── DATA SECTION

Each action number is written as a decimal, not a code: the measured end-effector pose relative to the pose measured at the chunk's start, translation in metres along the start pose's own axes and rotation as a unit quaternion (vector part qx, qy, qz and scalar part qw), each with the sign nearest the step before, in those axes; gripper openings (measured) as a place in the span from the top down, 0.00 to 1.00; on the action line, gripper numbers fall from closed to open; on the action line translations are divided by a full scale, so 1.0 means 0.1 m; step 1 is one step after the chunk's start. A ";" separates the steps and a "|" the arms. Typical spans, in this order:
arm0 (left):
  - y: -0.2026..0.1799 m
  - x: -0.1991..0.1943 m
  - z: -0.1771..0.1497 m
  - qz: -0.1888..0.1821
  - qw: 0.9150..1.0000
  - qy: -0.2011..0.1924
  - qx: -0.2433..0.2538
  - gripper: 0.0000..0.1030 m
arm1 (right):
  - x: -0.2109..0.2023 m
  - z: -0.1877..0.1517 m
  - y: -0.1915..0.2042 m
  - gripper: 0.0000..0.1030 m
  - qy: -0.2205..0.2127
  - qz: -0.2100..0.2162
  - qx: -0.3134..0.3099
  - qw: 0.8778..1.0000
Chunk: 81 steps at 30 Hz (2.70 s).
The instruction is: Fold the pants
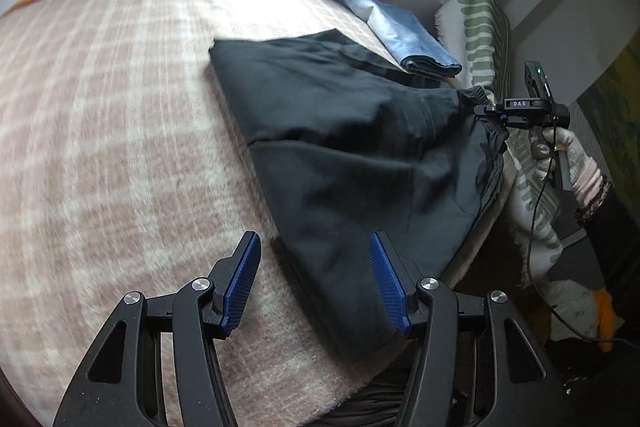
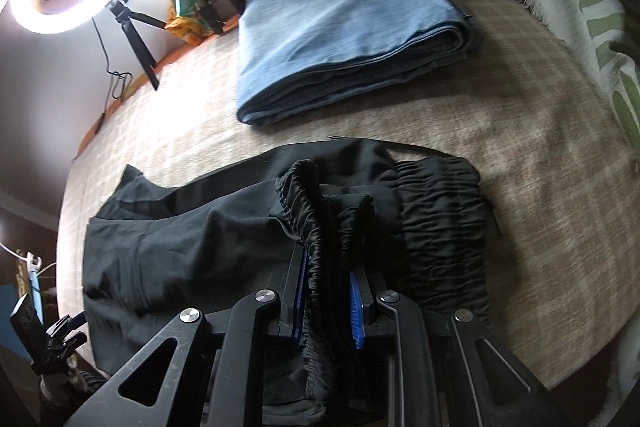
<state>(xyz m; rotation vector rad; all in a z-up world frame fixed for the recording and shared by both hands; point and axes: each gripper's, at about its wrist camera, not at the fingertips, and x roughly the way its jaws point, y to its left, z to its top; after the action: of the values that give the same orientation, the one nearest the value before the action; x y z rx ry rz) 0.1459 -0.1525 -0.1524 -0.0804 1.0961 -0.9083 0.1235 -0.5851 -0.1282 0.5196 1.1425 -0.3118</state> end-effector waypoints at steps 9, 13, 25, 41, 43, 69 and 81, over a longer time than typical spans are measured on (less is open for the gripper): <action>-0.03 0.00 -0.13 -0.019 1.000 -0.005 -0.010 0.46 | 0.16 -0.01 0.06 0.81 0.008 -0.040 -0.021 0.999; -0.07 0.01 -0.17 -0.030 1.000 -0.007 -0.007 0.48 | 0.10 -0.03 0.15 0.65 0.007 -0.050 -0.036 0.998; 0.01 0.03 -0.23 -0.069 0.997 -0.023 -0.037 0.60 | -0.51 -0.15 1.42 0.44 -0.089 -0.030 -0.192 0.977; 0.02 0.07 -0.22 -0.082 0.995 -0.038 -0.034 0.62 | 0.51 0.08 3.16 0.40 -0.002 0.181 -0.342 0.922; 0.02 0.08 -0.21 -0.084 0.995 -0.041 -0.035 0.62 | 0.68 0.12 3.27 0.40 0.020 0.194 -0.347 0.917; 0.06 0.16 -0.18 -0.101 0.992 -0.054 -0.046 0.65 | 1.39 -0.13 4.07 0.87 0.116 0.196 -0.447 0.865; -0.02 0.15 -0.32 -0.111 0.993 -0.039 -0.032 0.94 | 1.14 0.07 4.12 1.00 0.039 0.155 -0.428 0.889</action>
<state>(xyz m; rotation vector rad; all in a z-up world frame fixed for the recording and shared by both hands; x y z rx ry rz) 0.1221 -0.1524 -0.1784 -0.2934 1.0560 -1.0605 0.3758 -0.2396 -0.1350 -0.0819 1.1288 0.4950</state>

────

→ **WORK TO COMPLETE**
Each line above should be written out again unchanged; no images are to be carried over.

→ **COMPLETED TASK**
Each action number is written as a decimal, not a code: the measured end-effector pose relative to the pose measured at the chunk's start, translation in metres along the start pose's own axes and rotation as a unit quaternion (vector part qx, qy, qz and scalar part qw), each with the sign nearest the step before, in those axes; gripper openings (measured) as a place in the span from the top down, 0.00 to 1.00; on the action line, gripper numbers fall from closed to open; on the action line translations are divided by a full scale, so 1.0 means 0.1 m; step 1 is one step after the chunk's start. A ";" separates the steps and a "|" the arms. Typical spans, in this order:
arm0 (left):
  - y: -0.2026..0.1799 m
  - x: -0.1991..0.1943 m
  - z: -0.1771..0.1497 m
  - qz: -0.1888..0.1821
  - qw: 0.9150..1.0000
  - qy: -0.2011..0.1924
  - qx: -0.2433..0.2538
  - gripper: 0.0000..0.1030 m
arm1 (right):
  - x: -0.2109..0.2023 m
  - z: -0.1877..0.1517 m
  - y: -0.1915..0.2042 m
  - gripper: 0.0000..0.1030 m
  - qy: -0.2205..0.2127
  - qz: -0.2100..0.2162
  - qx: -0.3134..0.3099
  - qw: 0.8778..1.0000
Chunk: 81 steps at 30 Hz (2.70 s).
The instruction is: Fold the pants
<state>(xyz m; rotation vector rad; all in a z-up world frame fixed for the recording and shared by both hands; point and axes: each gripper's, at about its wrist camera, not at the fingertips, and x roughly the way its jaws point, y to its left, z to its top; after the action: of the values that give the same orientation, the one nearest the value before the action; x y z rx ry rz) 0.1459 -0.1525 -0.1524 -0.0804 1.0961 -0.9083 0.1235 -0.5851 -0.1282 0.5196 1.1425 -0.3118</state> end-effector waypoints at steps 9, 13, 25, 41, 43, 69 and 81, over a longer time than typical spans are measured on (less is open for the gripper): <action>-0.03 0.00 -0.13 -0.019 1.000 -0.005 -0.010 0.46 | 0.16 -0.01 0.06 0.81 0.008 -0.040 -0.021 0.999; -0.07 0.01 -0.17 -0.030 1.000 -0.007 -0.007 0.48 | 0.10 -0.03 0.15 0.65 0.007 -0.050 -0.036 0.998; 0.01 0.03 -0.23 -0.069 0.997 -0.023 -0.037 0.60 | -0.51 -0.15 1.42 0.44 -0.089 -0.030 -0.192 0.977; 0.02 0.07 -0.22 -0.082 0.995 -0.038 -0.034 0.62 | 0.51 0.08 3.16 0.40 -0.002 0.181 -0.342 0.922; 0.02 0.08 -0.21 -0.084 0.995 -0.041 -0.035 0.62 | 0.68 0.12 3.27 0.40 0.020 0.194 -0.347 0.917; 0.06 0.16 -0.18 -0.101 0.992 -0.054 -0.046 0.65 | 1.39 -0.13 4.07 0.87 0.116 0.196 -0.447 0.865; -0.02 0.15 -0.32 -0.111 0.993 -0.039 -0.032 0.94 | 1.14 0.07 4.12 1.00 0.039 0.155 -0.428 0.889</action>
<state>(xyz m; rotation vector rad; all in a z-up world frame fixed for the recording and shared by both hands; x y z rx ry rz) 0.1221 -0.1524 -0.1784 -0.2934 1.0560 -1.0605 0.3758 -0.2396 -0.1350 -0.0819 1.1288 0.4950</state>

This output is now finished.